Some of them have decent jobs; most have not been so lucky.
“The trafficking of Karamojong girls is still going on unabated mainly because we are have not yet managed to get hold of the serious traffickers,” said Mutuku Nguli, the Executive Director at Counter Human Trafficking Trust.
The motive for human traffickers is to make money, and there is a lot of it. According to the International Labour Organisation, the business generates an estimated Sh16 trillion worldwide each year.
This means the traffickers can afford to corrupt the system and buy their freedom when they need to.
Their victims, on the other hand, live a dog’s life. For instance, when the girls in the Eastleigh group get their monthly period, they either bleed freely or reuse pads collected from garbage dumps.
“Some of the girls I have interacted with end up with infections because of this practice – they don’t know what diseases those used sanitary towels carry,” said Issa Kioko, a community health volunteer.
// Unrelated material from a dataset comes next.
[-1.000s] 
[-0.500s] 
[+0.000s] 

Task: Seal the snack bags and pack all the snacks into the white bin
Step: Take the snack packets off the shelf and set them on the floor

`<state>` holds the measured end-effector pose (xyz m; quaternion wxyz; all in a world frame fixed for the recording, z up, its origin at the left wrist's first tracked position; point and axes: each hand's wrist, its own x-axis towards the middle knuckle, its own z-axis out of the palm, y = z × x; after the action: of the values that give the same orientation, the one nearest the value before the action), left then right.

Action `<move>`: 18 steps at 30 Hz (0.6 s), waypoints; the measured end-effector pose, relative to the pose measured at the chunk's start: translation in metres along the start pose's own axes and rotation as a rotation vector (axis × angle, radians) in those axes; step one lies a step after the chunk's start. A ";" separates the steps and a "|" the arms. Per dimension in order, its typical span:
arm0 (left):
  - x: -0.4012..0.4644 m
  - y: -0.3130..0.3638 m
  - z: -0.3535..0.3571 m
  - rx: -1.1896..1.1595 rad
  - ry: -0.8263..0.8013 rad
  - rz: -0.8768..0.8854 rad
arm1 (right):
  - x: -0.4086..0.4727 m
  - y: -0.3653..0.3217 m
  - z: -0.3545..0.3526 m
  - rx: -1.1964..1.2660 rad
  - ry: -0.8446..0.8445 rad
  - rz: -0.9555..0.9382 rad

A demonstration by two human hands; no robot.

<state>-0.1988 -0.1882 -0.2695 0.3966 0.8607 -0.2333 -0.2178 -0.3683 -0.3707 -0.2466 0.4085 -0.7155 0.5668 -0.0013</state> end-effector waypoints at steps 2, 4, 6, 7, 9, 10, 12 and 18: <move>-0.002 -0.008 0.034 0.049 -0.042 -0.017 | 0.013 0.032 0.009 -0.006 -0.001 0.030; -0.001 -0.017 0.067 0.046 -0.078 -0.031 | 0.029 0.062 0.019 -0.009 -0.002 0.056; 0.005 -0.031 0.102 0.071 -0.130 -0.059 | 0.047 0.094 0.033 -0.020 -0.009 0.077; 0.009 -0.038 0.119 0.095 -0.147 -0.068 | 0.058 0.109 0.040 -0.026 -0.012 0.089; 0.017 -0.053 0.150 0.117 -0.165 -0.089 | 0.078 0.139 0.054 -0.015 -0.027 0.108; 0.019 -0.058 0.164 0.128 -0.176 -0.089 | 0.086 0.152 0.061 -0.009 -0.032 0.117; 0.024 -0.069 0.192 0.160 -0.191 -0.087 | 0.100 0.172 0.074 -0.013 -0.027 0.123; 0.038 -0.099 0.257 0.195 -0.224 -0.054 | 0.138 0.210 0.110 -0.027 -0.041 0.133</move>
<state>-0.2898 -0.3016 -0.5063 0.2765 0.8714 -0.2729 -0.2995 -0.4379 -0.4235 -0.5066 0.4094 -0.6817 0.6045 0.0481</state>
The government, in collaboration with NGOs, is working on a second phase of repatriating Karamajong girls. However, this time round, it is voluntary and open to anyone who wants go to home.
So far 33 girls have registered and are currently at a government safe house.
“We are coming up with a proper plan on how to rescue them and place them back in their country. We do not want to carry out an activity that will fail, or take them back and find there are no proper placement strategies back in Uganda. That is why we are giving them time to voluntarily agree to go back, and even go back to school,” said Mueni Mutisya, the head of the Anti-Human Trafficking and Child Protection Unit at the Directorate of Criminal Investigations.
Last year, Kenya identified 383 victims of trafficking, a majority of them adult females (176), followed by boys (104), girls (52) and adult males (51). This, however, was a 55 per cent drop from 2019 when 853 victims were identified.
Recruiters and traffickers have change their tactics and now target young people through online platforms and social media following restrictions on movement brought on by Covid-19.
While governments are trying to crack down on the trafficking of persons, the fight is fraught with hurdles.
For instance, in Kenya, the Counter-Trafficking in Persons Act prescribes penalties of 30 years to life imprisonment, a fine of at least Sh30 million, or both, for perpetrators.
However, the law requires that states prove beyond doubt that the suspects trafficked the victims, which requires cross-border cooperation. This is not always available.
As a result, law enforcers end up charging offenders with lesser crimes and the vice continues.